I’m trying to train some agents using self play, and currently I am a bit confused by the output.
First a “My Behaviour” is detected that I cannot find anywhere in my scene, and should not be there.
2021-04-05 22:54:35 WARNING [trainer_factory.py:60] Behavior name My Behavior does not match any behaviors specifiedin the trainer configuration file: ['ShipAI']
2021-04-05 22:54:35 INFO [stats.py:186] Hyperparameters for behavior name My Behavior:
During training itself the training itself at first the ELO seems to update, but eventually it doesn’t get reported anymore. Why does it suddenly stop?
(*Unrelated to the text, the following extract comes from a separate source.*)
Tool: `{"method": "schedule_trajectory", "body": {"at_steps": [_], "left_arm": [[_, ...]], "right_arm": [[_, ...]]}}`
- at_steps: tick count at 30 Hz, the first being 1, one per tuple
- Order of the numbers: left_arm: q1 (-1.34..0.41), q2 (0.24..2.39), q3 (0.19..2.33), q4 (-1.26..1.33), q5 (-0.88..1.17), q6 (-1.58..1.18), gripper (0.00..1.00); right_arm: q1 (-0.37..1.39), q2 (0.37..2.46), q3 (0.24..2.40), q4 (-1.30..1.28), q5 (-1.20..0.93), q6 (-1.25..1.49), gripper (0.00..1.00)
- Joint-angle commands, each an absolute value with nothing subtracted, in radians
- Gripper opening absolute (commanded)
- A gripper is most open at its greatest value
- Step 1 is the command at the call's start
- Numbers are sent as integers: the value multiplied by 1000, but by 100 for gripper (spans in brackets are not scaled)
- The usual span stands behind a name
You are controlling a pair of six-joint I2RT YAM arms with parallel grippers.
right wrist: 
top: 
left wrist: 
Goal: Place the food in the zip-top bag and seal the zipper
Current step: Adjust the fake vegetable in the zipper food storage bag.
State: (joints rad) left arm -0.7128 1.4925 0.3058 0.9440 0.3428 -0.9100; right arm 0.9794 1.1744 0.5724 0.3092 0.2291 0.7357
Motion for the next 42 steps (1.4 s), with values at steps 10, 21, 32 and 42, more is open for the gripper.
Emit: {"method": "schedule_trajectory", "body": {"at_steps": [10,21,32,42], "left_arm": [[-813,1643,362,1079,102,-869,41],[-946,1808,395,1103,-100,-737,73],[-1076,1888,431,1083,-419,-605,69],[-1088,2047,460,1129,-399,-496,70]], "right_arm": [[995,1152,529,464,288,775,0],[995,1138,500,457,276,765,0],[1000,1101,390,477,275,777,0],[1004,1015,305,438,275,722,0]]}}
Also, why is ELO decreasing while the mean group reward is positive?
The Group Rewards are assigned perfectly symmetrically, so anything above 0 should be bigger than their opponent.
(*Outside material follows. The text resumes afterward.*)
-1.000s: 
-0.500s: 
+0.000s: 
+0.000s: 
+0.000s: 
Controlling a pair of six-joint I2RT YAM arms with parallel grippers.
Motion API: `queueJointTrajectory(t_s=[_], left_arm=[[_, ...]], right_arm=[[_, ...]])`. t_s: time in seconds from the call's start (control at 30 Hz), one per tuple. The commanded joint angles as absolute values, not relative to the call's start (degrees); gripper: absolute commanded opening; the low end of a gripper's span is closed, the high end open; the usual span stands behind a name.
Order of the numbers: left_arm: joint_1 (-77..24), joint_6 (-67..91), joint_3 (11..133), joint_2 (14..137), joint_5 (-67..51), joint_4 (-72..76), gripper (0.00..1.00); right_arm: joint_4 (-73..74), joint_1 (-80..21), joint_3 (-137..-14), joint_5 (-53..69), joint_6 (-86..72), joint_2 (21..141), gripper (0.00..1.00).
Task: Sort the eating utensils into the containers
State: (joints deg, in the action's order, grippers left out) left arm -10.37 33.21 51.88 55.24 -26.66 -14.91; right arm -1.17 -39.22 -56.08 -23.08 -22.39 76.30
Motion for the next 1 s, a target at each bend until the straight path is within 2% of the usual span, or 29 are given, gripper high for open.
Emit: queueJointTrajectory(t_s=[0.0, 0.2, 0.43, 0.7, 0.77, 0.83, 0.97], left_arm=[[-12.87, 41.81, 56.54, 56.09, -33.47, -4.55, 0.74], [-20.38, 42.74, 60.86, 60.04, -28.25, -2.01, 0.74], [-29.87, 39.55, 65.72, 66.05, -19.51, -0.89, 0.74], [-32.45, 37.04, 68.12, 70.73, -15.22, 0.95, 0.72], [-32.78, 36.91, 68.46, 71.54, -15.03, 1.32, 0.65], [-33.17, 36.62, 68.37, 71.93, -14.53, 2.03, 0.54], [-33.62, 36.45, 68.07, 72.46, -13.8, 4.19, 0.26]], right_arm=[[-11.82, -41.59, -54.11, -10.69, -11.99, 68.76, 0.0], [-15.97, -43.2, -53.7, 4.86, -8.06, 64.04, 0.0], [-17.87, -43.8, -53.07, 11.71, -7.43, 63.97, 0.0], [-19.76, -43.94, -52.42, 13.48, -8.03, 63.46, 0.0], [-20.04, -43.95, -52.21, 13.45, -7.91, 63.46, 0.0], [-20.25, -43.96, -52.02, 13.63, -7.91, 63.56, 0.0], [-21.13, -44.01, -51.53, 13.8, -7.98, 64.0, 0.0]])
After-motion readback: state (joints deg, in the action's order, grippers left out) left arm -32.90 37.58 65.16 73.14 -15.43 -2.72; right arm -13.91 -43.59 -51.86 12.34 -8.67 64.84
2021-04-05 23:03:05 INFO [stats.py:180] ShipAI. Step: 20480. Time Elapsed: 517.991 s. Mean Reward: 0.000. Mean Group Reward: 0.699. Training. ELO: 1000.744.
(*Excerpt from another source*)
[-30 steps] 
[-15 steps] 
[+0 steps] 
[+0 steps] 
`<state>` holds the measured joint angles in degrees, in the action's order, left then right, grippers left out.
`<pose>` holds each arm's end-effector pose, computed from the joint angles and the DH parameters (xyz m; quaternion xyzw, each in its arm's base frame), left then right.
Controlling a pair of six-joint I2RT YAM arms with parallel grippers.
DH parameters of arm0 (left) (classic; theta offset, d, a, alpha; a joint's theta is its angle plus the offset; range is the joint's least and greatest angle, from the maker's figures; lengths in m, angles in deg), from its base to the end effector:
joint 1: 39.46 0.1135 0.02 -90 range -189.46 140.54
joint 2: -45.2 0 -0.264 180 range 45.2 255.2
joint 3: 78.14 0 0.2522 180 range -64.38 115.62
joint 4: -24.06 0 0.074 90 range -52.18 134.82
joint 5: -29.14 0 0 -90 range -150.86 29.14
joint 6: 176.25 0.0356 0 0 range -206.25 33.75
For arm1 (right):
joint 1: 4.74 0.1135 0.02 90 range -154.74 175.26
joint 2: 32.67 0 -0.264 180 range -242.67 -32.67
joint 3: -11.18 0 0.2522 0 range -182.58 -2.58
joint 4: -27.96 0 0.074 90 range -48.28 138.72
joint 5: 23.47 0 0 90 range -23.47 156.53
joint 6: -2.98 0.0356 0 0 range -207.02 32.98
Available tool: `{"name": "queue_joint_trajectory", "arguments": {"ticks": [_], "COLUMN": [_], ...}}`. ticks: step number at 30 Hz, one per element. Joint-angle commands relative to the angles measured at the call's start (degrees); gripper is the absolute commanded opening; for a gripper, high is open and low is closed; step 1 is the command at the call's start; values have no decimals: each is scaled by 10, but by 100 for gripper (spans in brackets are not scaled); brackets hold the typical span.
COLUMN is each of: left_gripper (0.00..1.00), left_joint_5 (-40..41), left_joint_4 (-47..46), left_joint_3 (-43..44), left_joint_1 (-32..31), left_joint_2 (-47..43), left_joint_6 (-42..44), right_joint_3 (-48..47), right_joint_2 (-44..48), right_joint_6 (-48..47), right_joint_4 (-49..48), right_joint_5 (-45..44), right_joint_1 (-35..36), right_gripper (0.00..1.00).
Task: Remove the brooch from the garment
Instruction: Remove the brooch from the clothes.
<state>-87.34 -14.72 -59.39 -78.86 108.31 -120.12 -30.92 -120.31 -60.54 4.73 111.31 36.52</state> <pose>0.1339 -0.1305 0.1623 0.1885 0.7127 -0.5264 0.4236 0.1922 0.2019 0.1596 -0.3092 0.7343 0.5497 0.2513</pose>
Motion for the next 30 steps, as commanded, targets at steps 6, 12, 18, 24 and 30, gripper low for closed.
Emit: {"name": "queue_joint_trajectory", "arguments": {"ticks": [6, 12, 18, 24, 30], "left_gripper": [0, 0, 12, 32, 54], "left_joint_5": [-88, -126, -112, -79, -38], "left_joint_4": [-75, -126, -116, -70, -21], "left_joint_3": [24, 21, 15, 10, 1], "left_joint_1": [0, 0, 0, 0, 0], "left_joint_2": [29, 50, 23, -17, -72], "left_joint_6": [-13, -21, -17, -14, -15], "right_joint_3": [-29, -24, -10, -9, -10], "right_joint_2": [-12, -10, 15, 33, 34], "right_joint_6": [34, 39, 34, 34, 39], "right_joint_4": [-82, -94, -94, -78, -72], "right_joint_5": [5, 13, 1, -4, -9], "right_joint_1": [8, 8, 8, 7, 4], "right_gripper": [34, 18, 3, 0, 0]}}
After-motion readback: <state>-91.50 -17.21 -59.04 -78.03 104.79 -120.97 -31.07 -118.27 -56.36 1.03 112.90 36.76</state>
2021-04-05 23:10:33 INFO [stats.py:180] ShipAI. Step: 25600. Time Elapsed: 965.617 s. Mean Reward: 0.000. Mean Group Reward: 0.389. Training. ELO: 998.989.
2021-04-05 23:17:54 INFO [stats.py:180] ShipAI. Step: 30720. Time Elapsed: 1406.548 s. Mean Reward: 0.000. Mean Group Reward: 0.453. Training. ELO: 998.492.
2021-04-05 23:25:15 INFO [stats.py:180] ShipAI. Step: 35840. Time Elapsed: 1848.152 s. Mean Reward: 0.000. Mean Group Reward: 0.335. Training.
2021-04-05 23:32:45 INFO [stats.py:180] ShipAI. Step: 40960. Time Elapsed: 2297.405 s. Mean Reward: 0.000. Mean Group Reward: 0.351. Training.
2021-04-05 23:39:56 INFO [stats.py:180] ShipAI. Step: 46080. Time Elapsed: 2729.359 s. Mean Reward: 0.000. Mean Group Reward: 0.434. Training.
2021-04-05 23:40:52 INFO [stats.py:180] ShipAI. Step: 51200. Time Elapsed: 2785.278 s. Mean Reward: 0.000. Mean Group Reward: 0.279. Training.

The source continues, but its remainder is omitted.